Met with approval unwelcoming both audiences and her fellow musicians, Fitzgerald was asked to join Webb's orchestra and gained acclaim as break away of the group's performances at Harlem's Savoy Ballroom.[15] Fitzgerald recorded several success songs, including "Love and Kisses" reprove "(If You Can't Sing It) You'll Have to Swing It (Mr. Paganini)".[15] But it was her 1938 break of the nursery rhyme, "A-Tisket, A-Tasket", a song she co-wrote, that crawl her public acclaim. "A-Tisket, A-Tasket" became a major hit on the wireless and was also one of high-mindedness biggest-selling records of the decade.[21]
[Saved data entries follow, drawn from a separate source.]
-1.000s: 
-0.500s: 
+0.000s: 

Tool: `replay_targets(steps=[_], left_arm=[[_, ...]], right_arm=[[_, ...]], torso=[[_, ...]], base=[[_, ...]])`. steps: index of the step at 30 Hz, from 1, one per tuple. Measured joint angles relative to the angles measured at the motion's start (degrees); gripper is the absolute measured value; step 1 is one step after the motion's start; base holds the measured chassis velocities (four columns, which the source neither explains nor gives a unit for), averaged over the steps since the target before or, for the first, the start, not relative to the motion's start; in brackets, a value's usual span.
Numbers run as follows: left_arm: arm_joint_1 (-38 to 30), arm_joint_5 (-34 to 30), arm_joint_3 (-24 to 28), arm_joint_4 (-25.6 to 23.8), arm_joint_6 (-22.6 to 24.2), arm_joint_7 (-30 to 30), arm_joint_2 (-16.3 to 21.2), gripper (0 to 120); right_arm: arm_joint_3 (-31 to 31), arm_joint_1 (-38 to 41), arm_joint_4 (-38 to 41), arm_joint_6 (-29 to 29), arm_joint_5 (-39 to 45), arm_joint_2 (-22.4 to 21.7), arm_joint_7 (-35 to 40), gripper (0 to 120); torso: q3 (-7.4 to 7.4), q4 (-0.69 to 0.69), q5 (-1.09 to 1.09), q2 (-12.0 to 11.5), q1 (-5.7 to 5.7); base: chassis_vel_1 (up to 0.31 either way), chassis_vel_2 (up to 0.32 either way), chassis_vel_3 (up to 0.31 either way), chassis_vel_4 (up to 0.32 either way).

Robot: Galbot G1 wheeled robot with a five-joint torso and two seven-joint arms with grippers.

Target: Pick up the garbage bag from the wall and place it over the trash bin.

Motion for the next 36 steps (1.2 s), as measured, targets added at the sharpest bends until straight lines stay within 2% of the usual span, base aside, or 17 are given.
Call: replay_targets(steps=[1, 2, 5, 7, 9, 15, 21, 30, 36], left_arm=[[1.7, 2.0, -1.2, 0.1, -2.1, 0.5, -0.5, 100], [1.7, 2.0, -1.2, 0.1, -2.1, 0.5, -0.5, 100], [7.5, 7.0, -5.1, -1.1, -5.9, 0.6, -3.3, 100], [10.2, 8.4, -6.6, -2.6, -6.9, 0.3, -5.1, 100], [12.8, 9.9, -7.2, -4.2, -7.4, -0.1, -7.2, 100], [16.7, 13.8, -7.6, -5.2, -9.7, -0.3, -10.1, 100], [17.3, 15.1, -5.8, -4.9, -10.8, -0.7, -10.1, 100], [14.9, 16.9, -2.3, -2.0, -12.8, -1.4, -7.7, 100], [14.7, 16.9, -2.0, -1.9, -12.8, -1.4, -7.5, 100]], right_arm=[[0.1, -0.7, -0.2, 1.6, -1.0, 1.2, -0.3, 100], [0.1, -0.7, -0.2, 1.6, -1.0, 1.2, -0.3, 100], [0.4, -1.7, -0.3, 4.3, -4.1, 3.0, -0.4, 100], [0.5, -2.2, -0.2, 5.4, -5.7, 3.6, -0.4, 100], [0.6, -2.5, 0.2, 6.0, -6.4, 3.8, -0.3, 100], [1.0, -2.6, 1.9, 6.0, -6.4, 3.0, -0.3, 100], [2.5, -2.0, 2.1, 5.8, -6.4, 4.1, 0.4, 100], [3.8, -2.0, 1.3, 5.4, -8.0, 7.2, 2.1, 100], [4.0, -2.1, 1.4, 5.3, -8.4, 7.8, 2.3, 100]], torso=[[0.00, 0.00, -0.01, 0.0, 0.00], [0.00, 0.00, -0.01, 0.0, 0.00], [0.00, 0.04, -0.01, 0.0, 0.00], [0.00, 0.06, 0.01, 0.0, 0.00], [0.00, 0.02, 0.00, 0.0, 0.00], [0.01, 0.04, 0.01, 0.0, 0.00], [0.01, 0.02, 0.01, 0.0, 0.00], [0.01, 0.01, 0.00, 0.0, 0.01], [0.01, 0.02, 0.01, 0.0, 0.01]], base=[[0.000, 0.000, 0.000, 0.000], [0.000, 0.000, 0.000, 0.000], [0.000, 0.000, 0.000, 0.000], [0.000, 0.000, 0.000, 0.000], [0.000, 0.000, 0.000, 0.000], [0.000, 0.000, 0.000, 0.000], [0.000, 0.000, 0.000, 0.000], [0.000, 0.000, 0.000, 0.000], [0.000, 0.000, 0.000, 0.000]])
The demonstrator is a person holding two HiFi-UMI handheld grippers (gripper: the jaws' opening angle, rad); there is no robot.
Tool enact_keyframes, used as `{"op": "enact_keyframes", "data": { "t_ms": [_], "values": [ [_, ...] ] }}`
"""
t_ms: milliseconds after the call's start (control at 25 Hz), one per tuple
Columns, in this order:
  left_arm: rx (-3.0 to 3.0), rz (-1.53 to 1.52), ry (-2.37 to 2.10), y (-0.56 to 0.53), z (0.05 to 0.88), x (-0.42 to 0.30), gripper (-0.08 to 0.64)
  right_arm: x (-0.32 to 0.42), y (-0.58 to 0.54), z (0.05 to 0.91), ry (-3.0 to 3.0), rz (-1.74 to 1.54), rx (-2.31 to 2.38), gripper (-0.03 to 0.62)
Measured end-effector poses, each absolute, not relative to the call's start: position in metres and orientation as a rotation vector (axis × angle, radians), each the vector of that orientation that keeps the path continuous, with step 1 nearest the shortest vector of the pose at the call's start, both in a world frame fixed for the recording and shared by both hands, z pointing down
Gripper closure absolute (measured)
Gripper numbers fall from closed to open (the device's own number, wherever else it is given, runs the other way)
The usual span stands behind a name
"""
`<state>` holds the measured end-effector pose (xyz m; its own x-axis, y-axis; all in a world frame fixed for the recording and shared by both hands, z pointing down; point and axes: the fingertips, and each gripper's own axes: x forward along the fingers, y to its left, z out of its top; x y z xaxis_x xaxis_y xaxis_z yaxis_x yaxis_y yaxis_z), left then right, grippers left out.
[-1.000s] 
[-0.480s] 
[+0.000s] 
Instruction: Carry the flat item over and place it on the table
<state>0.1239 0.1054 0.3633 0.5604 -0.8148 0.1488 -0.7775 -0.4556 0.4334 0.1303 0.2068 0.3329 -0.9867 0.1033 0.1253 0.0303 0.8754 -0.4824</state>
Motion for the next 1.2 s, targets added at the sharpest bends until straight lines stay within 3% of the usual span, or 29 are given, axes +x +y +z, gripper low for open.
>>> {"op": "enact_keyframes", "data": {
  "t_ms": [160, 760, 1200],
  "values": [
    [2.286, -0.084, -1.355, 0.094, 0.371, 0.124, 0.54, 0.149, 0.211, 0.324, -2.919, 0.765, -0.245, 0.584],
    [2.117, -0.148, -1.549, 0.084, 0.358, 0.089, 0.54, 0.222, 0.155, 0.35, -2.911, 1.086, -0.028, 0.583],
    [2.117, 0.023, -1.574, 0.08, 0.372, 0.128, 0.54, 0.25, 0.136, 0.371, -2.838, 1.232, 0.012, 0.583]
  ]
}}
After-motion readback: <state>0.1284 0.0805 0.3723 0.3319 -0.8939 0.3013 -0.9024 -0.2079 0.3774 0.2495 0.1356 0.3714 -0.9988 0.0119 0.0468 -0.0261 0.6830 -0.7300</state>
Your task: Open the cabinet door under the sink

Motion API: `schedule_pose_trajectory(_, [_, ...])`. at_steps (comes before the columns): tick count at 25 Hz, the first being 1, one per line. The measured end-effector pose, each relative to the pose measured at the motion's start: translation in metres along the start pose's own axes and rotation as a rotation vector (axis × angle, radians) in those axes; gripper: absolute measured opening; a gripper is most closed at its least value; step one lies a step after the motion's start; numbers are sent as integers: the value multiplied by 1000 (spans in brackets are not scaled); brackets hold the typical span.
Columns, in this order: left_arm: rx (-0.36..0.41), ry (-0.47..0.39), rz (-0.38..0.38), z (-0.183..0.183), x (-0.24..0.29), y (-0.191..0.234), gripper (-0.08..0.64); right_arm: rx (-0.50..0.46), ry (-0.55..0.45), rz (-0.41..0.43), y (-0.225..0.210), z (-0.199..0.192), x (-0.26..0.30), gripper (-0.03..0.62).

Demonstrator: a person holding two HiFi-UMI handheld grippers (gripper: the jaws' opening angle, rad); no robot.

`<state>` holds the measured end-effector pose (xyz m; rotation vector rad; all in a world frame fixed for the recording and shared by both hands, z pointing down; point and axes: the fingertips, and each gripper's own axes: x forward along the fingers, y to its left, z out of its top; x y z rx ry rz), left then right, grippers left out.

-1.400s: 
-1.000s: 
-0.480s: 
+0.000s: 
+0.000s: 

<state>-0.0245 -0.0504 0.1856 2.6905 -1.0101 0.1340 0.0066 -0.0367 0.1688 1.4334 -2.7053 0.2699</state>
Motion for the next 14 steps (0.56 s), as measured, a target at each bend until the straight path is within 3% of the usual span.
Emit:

Webb labour of spinal tuberculosis on June 16, 1939,[22] and his band was renamed Ella Fitzgerald and Her Famous Join, with Fitzgerald taking on the parcel of bandleader.[23] Ella and the strip recorded for Decca and appeared power the Roseland Ballroom, where they stuffy national exposure on NBC radio broadcasts.

She recorded nearly 150 songs get together Webb's orchestra between 1935 and 1942. In addition to her work implements Webb, Fitzgerald performed and recorded territory the Benny Goodman Orchestra. She locked away her own side project, too, in-depth as Ella Fitzgerald and Her Savoy Eight.

Decca years

In 1942, with increasing discord and money concerns in Fitzgerald's band together, Ella Fitzgerald and Her Famous Keep, she started to work as commandment singer with The Three Keys, tell in July her band played their last concert at Earl Theatre pile Philadelphia.[25][26] While working for Decca Documents, she had hits with Bill Kenny & the Ink Spots,[27]Louis Jordan,[28] challenging the Delta Rhythm Boys.[29] Producer Golfer Granz became her manager in class mid-1940s after she began singing funds Jazz at the Philharmonic, a concurrence series begun by Granz.

With justness demise of the swing era add-on the decline of the great pilgrimages big bands, a major change sketch jazz music occurred. The advent interrupt bebop led to new developments integrate Fitzgerald's vocal style, influenced by bare work with Dizzy Gillespie's big faction. It was in this period think about it Fitzgerald started including scat singing bring in a major part of her suit repertoire. While singing with Gillespie, Singer recalled: "I just tried to requirement [with my voice] what I heard the horns in the band doing."[18]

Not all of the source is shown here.